Within the listing below, please copy exactly the lines between the line holding "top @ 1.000" and the line holding "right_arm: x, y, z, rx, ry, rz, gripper", inclusive.
(Information supplied)
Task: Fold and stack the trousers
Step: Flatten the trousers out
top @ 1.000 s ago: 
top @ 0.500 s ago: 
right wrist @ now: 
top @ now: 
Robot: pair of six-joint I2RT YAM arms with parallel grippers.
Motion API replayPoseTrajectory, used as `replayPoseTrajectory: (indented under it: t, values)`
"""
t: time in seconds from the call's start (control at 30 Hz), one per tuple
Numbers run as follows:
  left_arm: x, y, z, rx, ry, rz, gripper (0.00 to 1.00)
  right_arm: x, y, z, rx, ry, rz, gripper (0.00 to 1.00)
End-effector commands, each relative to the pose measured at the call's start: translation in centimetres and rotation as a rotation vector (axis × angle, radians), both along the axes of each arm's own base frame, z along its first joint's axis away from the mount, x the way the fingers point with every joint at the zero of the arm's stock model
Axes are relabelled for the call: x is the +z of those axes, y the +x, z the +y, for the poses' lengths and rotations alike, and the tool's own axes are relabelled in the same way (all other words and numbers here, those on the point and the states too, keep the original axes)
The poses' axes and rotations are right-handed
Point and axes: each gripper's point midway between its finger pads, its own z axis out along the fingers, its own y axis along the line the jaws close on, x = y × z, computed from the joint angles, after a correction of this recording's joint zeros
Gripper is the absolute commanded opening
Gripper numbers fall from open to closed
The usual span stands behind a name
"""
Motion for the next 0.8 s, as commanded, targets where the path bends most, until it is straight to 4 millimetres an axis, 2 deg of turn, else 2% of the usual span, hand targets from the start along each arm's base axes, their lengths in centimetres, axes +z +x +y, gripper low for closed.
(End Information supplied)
Task output:
top @ 1.000 s ago: 
top @ 0.500 s ago: 
right wrist @ now: 
top @ now: 
Robot: pair of six-joint I2RT YAM arms with parallel grippers.
Motion API replayPoseTrajectory, used as `replayPoseTrajectory: (indented under it: t, values)`
"""
t: time in seconds from the call's start (control at 30 Hz), one per tuple
Numbers run as follows:
  left_arm: x, y, z, rx, ry, rz, gripper (0.00 to 1.00)
  right_arm: x, y, z, rx, ry, rz, gripper (0.00 to 1.00)

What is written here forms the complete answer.